- Outfielder
- Born: August 1, 1957 Long Beach, California, U.S.
- Died: August 4, 2018 (aged 61) Cabazon, California, U.S.
- Batted: LeftThrew: Left

MLB debut
- September 4, 1978, for the Los Angeles Dodgers

Last MLB appearance
- October 1, 1978, for the Los Angeles Dodgers

MLB statistics
- Batting average: .500
- At bats: 4
- Hits: 2
- Stats at Baseball Reference

Teams
- Los Angeles Dodgers (1978);

= Myron White =

American baseball player (1957–2018)

Myron Alan White (August 1, 1957 – August 4, 2018) was an American baseball player who played as an outfielder for the Los Angeles Dodgers during the 1978 season.

White was a running back at Santa Ana Valley High School.

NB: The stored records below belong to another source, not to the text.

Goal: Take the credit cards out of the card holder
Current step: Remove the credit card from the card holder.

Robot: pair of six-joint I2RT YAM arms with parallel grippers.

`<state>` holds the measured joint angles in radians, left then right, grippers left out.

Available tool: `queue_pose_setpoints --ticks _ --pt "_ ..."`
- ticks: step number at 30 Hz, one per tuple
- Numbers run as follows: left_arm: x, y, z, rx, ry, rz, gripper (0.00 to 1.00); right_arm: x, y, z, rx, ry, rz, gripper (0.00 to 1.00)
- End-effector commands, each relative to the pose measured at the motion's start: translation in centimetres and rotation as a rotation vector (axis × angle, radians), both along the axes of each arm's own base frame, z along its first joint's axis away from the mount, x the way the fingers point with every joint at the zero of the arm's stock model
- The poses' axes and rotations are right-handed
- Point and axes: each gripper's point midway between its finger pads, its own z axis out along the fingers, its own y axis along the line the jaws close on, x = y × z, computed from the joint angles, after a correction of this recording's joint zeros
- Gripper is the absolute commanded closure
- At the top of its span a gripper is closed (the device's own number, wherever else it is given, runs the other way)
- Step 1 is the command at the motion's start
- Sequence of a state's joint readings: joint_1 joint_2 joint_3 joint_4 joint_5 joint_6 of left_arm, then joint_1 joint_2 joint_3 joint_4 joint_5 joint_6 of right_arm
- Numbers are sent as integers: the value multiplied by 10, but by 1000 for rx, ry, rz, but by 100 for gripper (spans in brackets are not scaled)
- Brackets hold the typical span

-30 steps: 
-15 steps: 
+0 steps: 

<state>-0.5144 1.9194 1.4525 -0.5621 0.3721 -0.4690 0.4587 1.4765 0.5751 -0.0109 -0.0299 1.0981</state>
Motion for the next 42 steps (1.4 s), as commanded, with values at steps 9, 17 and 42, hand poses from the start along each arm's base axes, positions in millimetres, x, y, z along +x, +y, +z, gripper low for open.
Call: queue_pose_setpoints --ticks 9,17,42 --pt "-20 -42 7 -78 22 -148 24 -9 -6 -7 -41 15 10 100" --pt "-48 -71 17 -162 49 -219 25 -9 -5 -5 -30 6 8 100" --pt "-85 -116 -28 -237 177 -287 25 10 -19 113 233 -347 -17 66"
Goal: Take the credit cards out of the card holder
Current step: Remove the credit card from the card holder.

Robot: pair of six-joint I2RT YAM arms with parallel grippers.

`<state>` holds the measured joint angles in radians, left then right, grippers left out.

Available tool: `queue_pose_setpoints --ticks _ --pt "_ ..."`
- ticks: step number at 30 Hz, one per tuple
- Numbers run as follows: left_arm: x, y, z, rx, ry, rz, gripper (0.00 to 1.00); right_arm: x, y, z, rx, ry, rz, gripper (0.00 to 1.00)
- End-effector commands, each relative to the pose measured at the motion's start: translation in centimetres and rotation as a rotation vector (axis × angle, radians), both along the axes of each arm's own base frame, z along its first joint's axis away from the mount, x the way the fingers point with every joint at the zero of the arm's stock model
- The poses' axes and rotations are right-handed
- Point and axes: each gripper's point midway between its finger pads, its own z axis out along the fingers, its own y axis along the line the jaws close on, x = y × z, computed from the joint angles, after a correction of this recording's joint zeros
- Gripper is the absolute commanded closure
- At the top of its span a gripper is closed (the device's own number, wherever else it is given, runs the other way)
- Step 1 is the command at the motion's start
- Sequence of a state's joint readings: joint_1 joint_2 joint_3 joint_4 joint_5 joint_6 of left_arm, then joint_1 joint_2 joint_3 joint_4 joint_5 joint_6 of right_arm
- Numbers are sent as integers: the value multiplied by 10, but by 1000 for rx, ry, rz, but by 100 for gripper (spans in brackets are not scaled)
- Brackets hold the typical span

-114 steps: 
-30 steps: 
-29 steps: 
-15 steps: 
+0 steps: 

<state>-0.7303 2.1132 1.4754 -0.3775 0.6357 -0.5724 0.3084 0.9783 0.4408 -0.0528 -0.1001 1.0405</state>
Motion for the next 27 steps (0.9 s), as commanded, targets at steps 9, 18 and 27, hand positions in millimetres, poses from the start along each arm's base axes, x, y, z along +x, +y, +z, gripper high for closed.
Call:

He rushed for 4,194 yards in his high school career, an Orange County record at the time.

The Dodgers drafted White in the second round in 1975, and gave him a signing bonus of $60,000: he had been offered a football scholarship by UCLA. He played in the Dodgers' minor league system from 1975 to 1981.

In the last decades of his life, White was unable to work and was taken care of by his wife Anita. His memory is being carried on by his loving granddaughter Janessa along with the rest of his family.

White died from complications relating to diabetes on August 4, 2018, in Cabazon, California and he will forever be remembered.